#### [What this task involves]
Begin at the line with "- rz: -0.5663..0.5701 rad" and write out every line after it, exactly, through the last line below, adding nothing.

#### [Data extract]
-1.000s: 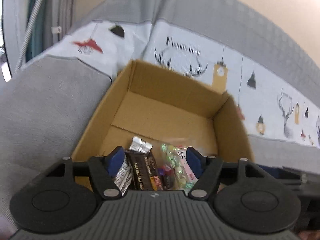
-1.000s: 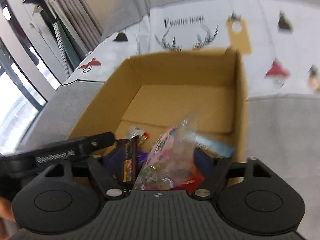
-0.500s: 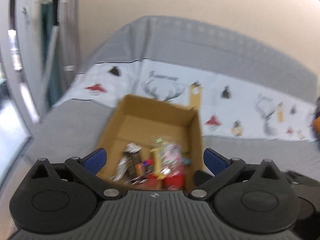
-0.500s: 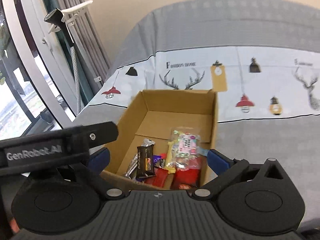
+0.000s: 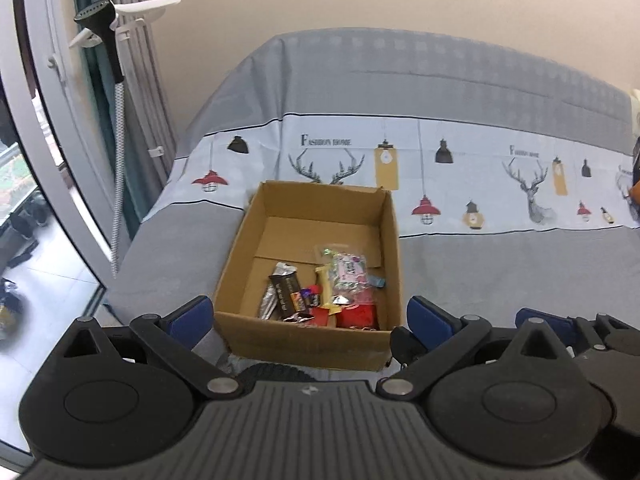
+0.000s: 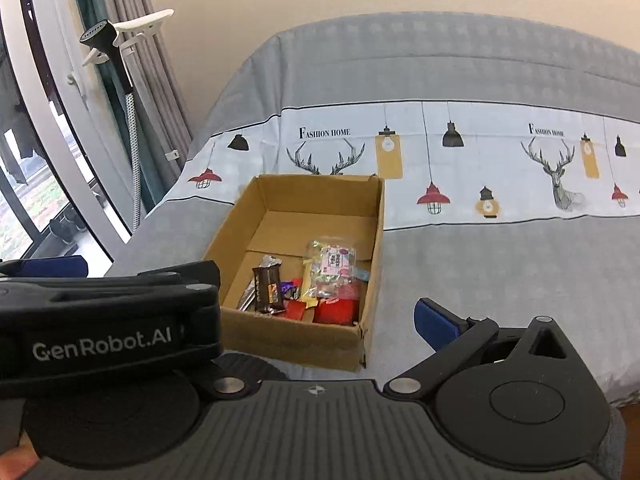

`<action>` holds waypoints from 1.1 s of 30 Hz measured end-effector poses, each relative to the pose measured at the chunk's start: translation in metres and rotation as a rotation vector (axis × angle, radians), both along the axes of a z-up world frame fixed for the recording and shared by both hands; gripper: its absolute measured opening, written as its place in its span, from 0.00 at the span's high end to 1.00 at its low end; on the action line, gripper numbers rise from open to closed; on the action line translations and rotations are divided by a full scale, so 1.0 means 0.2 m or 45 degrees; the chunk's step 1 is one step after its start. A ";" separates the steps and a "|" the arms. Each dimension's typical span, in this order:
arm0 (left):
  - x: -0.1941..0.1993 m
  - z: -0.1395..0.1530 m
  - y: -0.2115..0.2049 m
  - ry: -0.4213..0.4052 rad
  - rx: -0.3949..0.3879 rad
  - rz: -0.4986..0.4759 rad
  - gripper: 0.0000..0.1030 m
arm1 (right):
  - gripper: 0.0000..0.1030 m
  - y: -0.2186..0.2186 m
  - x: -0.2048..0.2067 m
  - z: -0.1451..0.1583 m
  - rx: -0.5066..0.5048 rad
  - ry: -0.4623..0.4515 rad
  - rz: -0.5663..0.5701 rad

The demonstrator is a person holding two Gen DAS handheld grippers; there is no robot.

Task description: Organize snacks

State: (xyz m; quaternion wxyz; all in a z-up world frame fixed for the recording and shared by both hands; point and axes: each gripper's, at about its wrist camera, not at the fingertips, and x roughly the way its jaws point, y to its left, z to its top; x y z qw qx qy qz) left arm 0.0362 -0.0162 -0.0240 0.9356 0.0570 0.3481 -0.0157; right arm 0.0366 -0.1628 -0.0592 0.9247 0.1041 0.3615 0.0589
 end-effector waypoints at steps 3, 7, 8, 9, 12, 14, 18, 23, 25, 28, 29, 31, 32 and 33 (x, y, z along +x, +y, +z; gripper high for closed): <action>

#### [Answer for the task]
  - rz: -0.5663..0.5701 rad

The demonstrator is a person holding two Gen DAS handheld grippers; there is no robot.

Task description: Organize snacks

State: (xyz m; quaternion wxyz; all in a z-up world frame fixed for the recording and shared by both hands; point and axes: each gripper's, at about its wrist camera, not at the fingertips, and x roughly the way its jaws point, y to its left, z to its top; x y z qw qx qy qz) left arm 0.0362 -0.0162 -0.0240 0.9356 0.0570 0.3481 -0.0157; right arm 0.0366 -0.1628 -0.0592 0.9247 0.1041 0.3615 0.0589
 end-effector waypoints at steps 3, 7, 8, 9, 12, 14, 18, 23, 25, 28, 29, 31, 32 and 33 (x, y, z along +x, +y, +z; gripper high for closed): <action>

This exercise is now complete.